- _Description of the task_
Scan the listing below for the string "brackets" and copy each line where it turns up.

- _Collected data_
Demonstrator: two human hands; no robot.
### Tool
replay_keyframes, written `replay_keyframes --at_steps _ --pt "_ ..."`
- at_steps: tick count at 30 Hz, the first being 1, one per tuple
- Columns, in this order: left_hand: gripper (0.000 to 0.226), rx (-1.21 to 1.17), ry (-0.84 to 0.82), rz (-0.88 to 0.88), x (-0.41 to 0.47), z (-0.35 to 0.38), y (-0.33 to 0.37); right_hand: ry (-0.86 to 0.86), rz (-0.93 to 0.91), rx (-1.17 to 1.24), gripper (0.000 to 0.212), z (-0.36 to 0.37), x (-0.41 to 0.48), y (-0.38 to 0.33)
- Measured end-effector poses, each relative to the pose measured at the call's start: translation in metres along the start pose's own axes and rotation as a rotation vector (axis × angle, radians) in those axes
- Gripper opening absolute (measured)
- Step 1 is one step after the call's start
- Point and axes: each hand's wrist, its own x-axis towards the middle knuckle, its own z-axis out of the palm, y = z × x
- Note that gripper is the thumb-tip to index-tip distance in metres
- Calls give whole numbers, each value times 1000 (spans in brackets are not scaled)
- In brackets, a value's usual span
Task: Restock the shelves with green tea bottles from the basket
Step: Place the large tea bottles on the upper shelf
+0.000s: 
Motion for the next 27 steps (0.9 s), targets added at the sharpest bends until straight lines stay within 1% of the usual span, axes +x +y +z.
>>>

- _Answer_
- Calls give whole numbers, each value times 1000 (spans in brackets are not scaled)
- In brackets, a value's usual span

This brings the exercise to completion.